* [Work instructions]
Return only the lines from the start of the records through the line that contains "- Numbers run", inclusive; leave out all pictures.

* [Records shown]
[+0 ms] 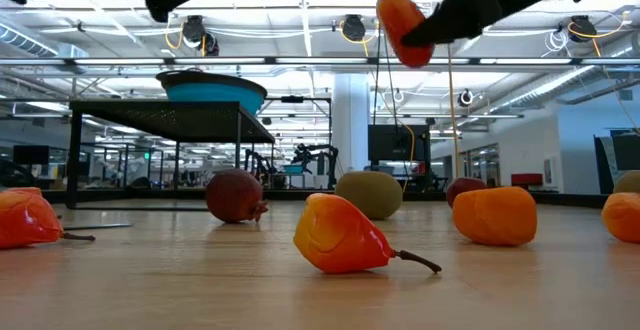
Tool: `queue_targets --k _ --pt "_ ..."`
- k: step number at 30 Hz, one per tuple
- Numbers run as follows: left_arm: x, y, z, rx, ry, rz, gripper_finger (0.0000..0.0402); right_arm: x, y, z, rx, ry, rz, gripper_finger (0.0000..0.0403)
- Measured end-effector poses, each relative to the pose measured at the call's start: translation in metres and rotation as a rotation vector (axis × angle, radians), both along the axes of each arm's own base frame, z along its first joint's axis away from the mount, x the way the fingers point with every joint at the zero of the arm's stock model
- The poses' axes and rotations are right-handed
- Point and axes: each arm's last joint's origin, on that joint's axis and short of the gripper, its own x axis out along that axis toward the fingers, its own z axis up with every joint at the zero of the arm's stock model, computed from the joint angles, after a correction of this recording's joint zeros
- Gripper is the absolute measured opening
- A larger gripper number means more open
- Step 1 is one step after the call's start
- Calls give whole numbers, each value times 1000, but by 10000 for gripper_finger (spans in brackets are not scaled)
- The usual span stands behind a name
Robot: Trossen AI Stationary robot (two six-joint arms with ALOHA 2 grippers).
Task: Pick & Place Fruit
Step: Put the orange mango into the blue strainer bowl on the shelf
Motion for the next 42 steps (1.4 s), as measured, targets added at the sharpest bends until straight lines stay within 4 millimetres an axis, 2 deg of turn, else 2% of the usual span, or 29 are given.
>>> queue_targets --k 10,20,23,33,39,42 --pt "41 7 19 22 116 89 250 10 13 8 -102 -103 80 241" --pt "76 14 30 42 157 120 250 35 21 -2 -180 -157 116 241" --pt "83 18 32 28 149 91 250 42 21 -4 -221 -190 67 241" --pt "92 35 31 -54 99 68 251 66 29 -18 -358 -267 -41 240" --pt "93 39 33 -45 75 27 253 75 30 -25 -448 -309 -115 241" --pt "95 38 32 -33 71 3 268 79 30 -26 -445 -338 -126 241"
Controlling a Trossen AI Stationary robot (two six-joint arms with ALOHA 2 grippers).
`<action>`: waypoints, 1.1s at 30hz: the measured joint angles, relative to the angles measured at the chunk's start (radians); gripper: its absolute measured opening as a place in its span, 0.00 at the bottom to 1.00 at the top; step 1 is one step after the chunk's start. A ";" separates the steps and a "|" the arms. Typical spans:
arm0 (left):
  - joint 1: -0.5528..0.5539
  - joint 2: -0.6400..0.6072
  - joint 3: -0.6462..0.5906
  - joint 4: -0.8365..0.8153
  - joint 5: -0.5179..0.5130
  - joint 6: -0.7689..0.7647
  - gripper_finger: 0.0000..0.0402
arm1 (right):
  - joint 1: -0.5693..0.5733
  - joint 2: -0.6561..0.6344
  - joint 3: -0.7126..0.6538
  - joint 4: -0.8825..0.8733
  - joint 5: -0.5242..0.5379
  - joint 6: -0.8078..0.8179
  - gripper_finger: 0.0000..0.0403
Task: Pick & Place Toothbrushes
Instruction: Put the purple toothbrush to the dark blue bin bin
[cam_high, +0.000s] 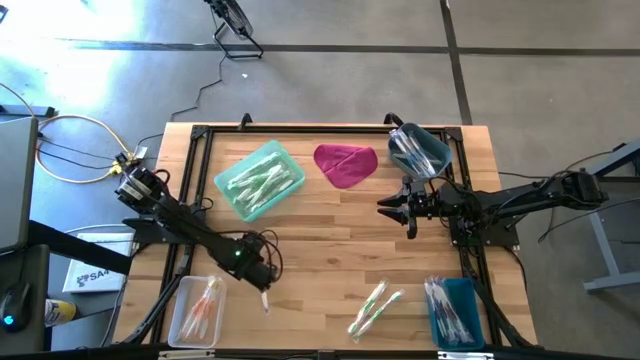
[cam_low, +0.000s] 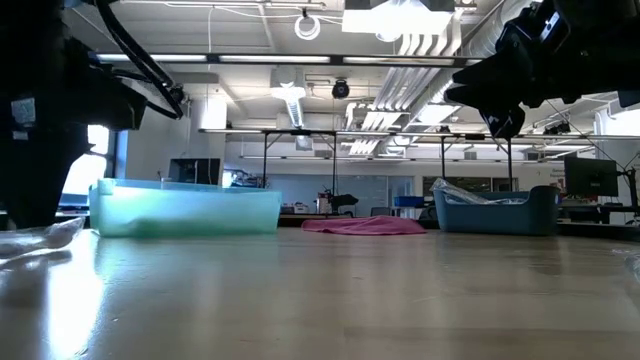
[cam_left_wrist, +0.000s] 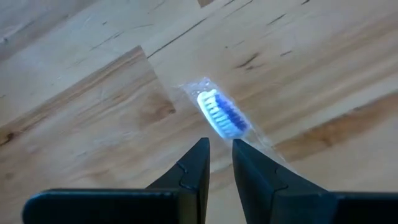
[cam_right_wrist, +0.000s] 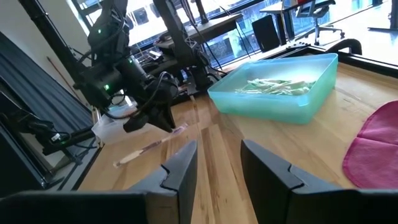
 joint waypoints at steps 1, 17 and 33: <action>0.001 0.008 0.000 0.000 -0.004 0.000 0.16 | 0.000 0.000 0.000 0.000 0.000 0.006 0.29; 0.020 0.061 0.001 0.217 -0.154 0.243 0.16 | 0.000 0.000 0.000 0.000 -0.002 0.009 0.29; 0.064 0.061 0.030 0.333 -0.213 0.547 0.16 | 0.000 0.000 0.000 0.000 0.001 0.009 0.29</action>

* [Reply to the exercise]
[+0 ms] 
Tool: `queue_targets --k _ --pt "_ ..."`
- k: step number at 30 Hz, one per tuple
- Numbers run as follows: left_arm: x, y, z, rx, ry, rz, gripper_finger (0.0000..0.0402); right_arm: x, y, z, rx, ry, rz, gripper_finger (0.0000..0.0403)

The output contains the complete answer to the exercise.